Armia turecka wkroczyła do północnego Iraku

Dodano:
Armia turecka poinformowała w piątek o podjęciu zmasowanej ofensywy lądowej w północnym Iraku. Operacja przeciwko kurdyjskim separatystom rozpoczęła się w nocy z czwartku na piątek.

Według prywatnej telewizji NTV na północy Iraku jest 10 tysięcy tureckich żołnierzy. Stacja dodała, że piechota wkroczyła około 10 kilometrów w głąb terytorium irackiego.

Sztab naczelny w Ankarze precyzował w swym oświadczeniu, że celem operacji jest wyeliminowanie znajdujących się w Iraku baz rebeliantów z Partii Pracujących Kurdystanu (PKK). Natarcie - według niej - wspierają wojska powietrzne.

"Tureckie Siły Zbrojne, które przywiązują dużą uwagę do jedności terytorialnej i stabilności Iraku, powrócą do domu w najkrótszym możliwym czasie, po osiągnięciu swych celów" - podkreśliła armia.

Tymczasem Bagdad - jak poinformował iracki minister spraw zagranicznych Hosziar Zebari - nic nie wie o tureckiej ofensywie. "Do tej pory nie otrzymaliśmy od straży granicznej żadnych informacji o tureckich wojskach przekraczających granicę między państwami" - zaznaczył szef dyplomacji Iraku.

Szef dyplomacji Unii Europejskiej Javier Solana powiedział, że wkroczenie armii tureckiej do północnego Iraku w celu ścigania rebeliantów z PKK nie jest najlepszym sposobem rozwiązania tego problemu.

"Rozumiemy obawy Turcji - zauważył Solana. - Jednak uważamy, że to działanie to nie najlepsza odpowiedź. Integralność terytorialna Iraku jest dla nas bardzo istotna" - powiedział na konferencji prasowej w Słowenii.

Komisja Europejska poinformowała, że uważnie śledzi turecką ofensywę i wezwała Ankarę do unikania "nieproporcjonalnej akcji zbrojnej".

Przedstawiciel amerykańskigo Departamentu Stanu skomentował, że wejście tureckich wojsk do północnego Iraku "to nienajlepsza wiadomość". "Operacja lądowa to zupełnie nowa rzecz" - podkreślił w Brukseli szef wydziału ds. stosunków europejskich i euroazjatyckich Matthew Bryza.

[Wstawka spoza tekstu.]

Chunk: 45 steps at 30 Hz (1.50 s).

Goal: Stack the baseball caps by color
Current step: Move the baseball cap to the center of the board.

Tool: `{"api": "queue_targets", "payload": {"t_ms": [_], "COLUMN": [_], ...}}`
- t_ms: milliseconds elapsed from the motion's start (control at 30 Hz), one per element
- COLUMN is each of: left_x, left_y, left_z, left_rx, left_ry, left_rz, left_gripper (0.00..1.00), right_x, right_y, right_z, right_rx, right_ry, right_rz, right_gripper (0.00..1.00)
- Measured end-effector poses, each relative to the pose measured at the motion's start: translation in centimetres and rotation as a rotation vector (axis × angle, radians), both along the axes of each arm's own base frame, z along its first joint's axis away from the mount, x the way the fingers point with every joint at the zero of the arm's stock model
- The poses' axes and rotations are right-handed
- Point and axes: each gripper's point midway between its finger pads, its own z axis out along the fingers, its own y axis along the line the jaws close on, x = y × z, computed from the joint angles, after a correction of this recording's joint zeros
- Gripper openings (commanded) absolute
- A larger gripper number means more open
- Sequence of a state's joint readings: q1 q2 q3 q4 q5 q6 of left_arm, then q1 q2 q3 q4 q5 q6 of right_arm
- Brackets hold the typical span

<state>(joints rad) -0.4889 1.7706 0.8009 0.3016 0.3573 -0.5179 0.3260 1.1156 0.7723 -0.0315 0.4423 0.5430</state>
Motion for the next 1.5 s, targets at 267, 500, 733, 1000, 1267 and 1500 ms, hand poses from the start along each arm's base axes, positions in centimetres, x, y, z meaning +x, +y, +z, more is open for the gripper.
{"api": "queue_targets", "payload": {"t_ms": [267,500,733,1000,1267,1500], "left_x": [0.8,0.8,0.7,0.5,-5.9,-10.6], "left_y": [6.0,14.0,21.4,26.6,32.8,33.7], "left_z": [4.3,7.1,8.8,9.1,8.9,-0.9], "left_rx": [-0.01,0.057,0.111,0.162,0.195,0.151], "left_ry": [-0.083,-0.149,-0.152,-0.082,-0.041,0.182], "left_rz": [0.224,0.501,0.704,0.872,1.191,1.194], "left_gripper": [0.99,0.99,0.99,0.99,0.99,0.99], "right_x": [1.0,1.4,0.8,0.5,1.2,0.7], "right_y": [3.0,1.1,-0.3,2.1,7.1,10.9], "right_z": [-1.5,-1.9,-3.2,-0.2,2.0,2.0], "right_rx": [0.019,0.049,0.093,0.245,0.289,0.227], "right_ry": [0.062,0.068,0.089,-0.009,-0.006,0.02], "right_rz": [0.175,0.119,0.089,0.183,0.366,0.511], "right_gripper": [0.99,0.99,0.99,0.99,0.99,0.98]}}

Bryza dodał, że Waszyngton współpracuje z Ankarą zapewniając Turcji informacje wywiadowcze na temat pozycji PKK, co pomaga w dokonywaniu precyzyjnych ataków lotniczych.

Amerykańska armia w Iraku zaznaczyła w tym samym czasie, że Turcja dała gwarancje uczynienia "wszystkiego, co możliwe" w celu uniknięcia ofiar wśród cywilów.

Od kilku miesięcy wojska tureckie wielokrotnie przeprowadzały ataki zarówno z powietrza, jak i na ziemi; ich celem miały być kryjówki tureckich Kurdów, istniejące - zdaniem Ankary - w irackim Kurdystanie. W połowie grudnia armia turecka weszła na kilka kilometrów w głąb Iraku; w trakcie tej operacji doszło do bezpośredniego starcia z bojownikami kurdyjskimi z PKK. W operacjach nigdy jednak nie uczestniczyło aż tylu żołnierzy.

Kurdowie od 1984 roku walczą przeciwko władzy centralnej o autonomię Kurdystanu na południowym wschodzie Turcji. USA, Unia Europejska oraz Turcja uznają PKK za organizację terrorystyczną. Ankara obarcza PKK odpowiedzialnością za śmierć co najmniej 40 tys. ludzi.

pap, ss

Proszę czekać ...

Proszę czekać ...

Proszę czekać ...

Proszę czekać ...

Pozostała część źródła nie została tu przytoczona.